The founder of Pakistan's largest welfare organisation, Abdul Sattar Edhi, died Friday at the age of 92, his son confirmed, as tributes swiftly poured in for the humble man almost unanimously revered as a national hero.

"Abdul Sattar is dead," his son and heir to his charitable empire Faisal told AFP.

"My father was suffering from severe kidney problems and both of his kidneys had failed," he said.

Prime Minister Nawaz Sharif announced a state funeral and day of national mourning in honour of the man who owned just two sets of clothes, but whose work uplifting the nation's destitute and orphans cemented his place in the hearts of Pakistan's masses.

"We have lost a great servant of humanity," Sharif said in a statement.

"He was the real manifestation of love for those who were socially vulnerable, impoverished, helpless and poor. This loss is irreparable for the people of Pakistan."

Motivated by a spiritual quest for justice, over the years Edhi and his team created maternity wards, morgues, orphanages, shelters, and homes for the elderly, picking up where limited government-run services fell short.

His ethos of humanitarianism transcended religious and ethnic lines, but made him the target of many ferocious smear campaigns.

Hardliners branded him an infidel and his work un-Islamic. His response was hard work and an obstinate asceticism, a bid to leave his enemies with no ammunition.

He slept in a windowless room adjoining the office of his foundation furnished with just a bed, a sink and a hotplate.

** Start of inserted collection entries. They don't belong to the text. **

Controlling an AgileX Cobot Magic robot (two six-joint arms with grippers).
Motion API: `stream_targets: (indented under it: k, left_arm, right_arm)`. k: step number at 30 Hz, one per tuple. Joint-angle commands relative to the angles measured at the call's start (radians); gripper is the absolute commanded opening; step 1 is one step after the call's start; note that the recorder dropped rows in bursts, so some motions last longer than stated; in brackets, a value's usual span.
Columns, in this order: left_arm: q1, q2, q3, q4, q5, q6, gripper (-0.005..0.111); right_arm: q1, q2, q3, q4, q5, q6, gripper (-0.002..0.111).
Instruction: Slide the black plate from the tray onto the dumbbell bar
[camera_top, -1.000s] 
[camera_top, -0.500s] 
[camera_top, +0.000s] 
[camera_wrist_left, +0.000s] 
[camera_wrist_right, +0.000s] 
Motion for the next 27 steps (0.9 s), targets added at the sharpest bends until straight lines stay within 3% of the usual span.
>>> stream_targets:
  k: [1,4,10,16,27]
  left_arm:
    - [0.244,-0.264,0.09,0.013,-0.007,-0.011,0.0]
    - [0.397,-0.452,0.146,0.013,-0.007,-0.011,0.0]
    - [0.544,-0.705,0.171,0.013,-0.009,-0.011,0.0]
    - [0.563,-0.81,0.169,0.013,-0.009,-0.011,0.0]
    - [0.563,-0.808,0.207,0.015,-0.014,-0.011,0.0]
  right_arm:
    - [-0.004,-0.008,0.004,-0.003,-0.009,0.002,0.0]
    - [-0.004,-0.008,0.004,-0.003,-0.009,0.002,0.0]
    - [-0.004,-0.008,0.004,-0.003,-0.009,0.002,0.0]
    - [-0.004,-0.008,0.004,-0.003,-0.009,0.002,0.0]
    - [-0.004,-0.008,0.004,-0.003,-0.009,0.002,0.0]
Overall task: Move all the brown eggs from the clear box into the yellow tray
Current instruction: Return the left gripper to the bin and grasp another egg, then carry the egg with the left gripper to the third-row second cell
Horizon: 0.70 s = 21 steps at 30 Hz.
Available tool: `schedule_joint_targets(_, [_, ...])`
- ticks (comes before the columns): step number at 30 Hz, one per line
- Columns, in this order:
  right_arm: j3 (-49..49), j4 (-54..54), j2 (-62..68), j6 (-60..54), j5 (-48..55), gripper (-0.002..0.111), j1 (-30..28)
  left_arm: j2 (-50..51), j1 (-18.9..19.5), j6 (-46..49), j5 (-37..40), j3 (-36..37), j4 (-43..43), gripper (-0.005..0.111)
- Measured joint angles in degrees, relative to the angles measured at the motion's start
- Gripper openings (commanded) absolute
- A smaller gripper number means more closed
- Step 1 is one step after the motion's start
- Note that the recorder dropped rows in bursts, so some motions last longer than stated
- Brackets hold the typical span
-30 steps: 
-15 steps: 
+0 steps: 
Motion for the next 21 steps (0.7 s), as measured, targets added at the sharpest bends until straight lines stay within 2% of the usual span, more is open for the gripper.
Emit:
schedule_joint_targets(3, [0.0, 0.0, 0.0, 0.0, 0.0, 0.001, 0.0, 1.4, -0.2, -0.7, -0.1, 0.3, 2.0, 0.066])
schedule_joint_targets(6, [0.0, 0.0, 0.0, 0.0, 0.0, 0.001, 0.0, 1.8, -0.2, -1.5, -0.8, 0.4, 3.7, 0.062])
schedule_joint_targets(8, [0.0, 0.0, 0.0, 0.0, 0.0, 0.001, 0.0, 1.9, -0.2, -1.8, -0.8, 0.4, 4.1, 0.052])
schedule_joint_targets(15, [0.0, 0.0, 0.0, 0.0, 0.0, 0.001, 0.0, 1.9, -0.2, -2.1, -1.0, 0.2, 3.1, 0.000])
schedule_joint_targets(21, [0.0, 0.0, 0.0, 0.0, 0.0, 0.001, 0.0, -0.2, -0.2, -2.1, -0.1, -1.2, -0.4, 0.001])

Edhi leaves behind his wife Bilquis and six children including son Faisal, who said his father's funeral will be held near Karachi on Saturday.

The last time Pakistan held a state funeral was for military dictator General Zia ul-Haq in 1988.

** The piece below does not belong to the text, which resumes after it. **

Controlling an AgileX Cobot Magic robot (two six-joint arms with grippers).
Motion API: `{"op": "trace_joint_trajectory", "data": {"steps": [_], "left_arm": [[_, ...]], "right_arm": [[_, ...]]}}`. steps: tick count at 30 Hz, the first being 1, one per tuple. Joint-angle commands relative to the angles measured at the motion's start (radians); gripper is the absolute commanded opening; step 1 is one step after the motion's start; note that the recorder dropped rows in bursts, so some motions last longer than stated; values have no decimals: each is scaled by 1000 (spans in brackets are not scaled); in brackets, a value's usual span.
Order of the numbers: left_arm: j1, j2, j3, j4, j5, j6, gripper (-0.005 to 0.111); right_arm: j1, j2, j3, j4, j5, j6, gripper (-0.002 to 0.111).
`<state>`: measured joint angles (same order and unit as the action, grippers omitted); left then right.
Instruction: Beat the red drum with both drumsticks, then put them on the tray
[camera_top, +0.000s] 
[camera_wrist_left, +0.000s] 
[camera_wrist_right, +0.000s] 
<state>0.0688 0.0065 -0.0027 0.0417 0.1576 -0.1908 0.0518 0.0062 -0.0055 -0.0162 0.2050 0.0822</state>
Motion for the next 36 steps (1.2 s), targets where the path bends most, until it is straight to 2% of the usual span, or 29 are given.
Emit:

'I am satisfied with my life'

Born to a family of Muslim traders in Gujarat in British India, Edhi arrived in Pakistan after its bloody creation in 1947.

The state's failure to help his struggling family care for his mother -- paralysed and suffering from mental health issues -- was his painful and decisive turning point towards philanthropy.

In the sticky streets in the heart of Karachi, Edhi, full of idealism and hope, opened his first clinic in 1951.

Abandoned children and the elderly, battered women, the disabled, drug addicts; Edhi's foundation now houses some 5,700 people in 17 shelters across the country.

The most prominent symbols of the foundation -- its 1,500 ambulances -- are deployed with unusual efficiency to the scene of extremist attacks that tear through Pakistan with devastating regularity.

He was so widely respected that armed groups and bandits were known to spare his ambulances.

Meanwhile the foundation's adoption service sees unwanted children -- many of them girls -- left in cradles placed in front of every centre, where they can be safely cared for.

Without Edhi, "I would have had no life," Seher, 16, one of several thousand children who has grown up in the foundation's care, told AFP earlier this year.

As news broke of his death, social media lit up with tributes lauding him as "the greatest Pakistani".

Opposition leader Imran Khan described Edhi as a "noble soul", while Pakistan's powerful military chief General Raheel Sharif expressed his "deepest sorrow and regret".

Edhi has been nominated several times for the Nobel Peace Prize, and appears on the list again this year -- put there by Malala Yousafzai, Pakistan's teenage Nobel laureate.

Frail and weak in his later years, he appointed his son Faisal as managing trustee in early 2016.

He gave until the very end, his son told AFP, seeking to donate all his body organs -- though doctors said that due to his age he could only donate his corneas.

"I have done a lot of work. I am satisfied with my life," he told AFP in an interview earlier this year.